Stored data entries
□ □ □

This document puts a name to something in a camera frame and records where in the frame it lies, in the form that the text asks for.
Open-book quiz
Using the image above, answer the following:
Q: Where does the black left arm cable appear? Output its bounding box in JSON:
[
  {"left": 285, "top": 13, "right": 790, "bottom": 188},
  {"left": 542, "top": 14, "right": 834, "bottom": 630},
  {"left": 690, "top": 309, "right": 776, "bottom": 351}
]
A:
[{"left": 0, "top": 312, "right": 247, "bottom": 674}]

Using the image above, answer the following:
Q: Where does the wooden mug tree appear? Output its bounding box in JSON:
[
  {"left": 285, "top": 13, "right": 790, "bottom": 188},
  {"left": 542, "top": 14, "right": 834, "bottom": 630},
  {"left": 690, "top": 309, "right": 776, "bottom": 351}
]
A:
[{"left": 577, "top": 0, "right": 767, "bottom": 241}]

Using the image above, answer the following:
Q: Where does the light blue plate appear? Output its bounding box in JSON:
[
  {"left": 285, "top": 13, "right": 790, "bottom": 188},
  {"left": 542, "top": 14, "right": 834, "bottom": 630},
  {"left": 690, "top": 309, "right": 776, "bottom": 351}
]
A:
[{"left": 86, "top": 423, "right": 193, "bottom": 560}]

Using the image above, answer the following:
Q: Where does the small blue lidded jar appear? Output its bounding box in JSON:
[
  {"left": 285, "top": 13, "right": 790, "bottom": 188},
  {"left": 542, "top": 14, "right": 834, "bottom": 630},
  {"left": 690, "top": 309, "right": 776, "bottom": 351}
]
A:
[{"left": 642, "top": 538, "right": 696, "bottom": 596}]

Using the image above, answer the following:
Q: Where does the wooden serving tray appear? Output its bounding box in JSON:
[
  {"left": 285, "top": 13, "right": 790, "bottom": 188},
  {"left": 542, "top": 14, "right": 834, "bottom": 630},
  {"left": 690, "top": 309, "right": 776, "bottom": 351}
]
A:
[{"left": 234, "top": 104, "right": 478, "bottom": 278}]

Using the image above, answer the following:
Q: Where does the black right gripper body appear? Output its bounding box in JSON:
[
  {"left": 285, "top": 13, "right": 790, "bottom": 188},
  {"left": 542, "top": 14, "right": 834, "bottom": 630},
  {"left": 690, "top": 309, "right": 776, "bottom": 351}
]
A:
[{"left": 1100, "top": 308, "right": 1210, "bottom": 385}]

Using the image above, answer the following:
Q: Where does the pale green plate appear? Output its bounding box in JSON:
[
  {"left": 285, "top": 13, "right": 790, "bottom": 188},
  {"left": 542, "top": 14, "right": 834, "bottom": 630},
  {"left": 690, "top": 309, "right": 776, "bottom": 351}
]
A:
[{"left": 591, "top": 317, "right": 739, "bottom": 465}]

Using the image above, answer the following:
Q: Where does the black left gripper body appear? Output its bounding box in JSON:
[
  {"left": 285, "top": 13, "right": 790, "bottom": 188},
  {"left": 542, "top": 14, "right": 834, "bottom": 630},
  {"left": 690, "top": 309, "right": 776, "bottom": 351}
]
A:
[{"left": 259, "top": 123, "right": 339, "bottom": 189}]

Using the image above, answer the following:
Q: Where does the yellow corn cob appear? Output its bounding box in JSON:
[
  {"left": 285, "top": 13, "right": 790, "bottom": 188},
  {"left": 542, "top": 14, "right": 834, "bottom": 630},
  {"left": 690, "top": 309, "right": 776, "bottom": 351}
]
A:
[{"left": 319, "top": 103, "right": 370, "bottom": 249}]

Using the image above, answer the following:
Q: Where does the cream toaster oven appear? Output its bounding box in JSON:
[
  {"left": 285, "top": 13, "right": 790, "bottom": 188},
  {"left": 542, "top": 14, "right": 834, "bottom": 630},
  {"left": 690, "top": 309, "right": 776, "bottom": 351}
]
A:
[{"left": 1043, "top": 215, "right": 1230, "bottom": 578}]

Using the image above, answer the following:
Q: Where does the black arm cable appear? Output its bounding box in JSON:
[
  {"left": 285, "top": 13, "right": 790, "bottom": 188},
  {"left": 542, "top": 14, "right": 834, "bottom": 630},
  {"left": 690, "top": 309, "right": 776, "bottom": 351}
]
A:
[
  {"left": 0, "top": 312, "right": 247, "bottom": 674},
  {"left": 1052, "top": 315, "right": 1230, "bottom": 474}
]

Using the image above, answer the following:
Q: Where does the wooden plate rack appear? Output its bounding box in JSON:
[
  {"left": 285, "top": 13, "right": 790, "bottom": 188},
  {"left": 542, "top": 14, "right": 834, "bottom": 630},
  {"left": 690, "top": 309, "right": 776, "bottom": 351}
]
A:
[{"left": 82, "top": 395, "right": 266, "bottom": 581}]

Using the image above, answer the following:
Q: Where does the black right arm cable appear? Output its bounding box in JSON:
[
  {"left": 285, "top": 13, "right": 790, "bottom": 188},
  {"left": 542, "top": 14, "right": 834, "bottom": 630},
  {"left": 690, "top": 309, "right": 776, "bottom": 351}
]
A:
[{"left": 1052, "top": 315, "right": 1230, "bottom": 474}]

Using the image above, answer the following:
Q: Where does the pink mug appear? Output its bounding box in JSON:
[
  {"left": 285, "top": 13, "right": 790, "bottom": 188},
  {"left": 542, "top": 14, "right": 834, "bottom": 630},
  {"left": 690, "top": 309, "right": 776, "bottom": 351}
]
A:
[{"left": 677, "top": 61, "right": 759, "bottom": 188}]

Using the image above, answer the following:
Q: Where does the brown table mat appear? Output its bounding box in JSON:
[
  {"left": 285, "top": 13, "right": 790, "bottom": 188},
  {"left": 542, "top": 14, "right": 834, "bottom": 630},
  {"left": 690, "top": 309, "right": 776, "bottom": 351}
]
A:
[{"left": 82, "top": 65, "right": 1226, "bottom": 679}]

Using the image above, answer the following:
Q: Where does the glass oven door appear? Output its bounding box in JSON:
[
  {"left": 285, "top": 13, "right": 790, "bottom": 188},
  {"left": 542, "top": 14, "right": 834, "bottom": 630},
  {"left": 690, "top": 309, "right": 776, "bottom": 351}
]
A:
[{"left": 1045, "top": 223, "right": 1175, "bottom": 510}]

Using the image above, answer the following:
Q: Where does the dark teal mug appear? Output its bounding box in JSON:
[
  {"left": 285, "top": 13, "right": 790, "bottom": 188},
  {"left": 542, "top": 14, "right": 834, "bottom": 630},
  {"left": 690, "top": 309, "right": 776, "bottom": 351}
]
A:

□ □ □

# EXERCISE PROMPT
The lines above that include "wooden" should each be listed.

# WRITTEN SOLUTION
Q: Where does the wooden mug tree appear? Output its bounding box in JSON:
Q: Where does the wooden serving tray appear? Output its bounding box in JSON:
Q: Where does the wooden plate rack appear? Output its bounding box in JSON:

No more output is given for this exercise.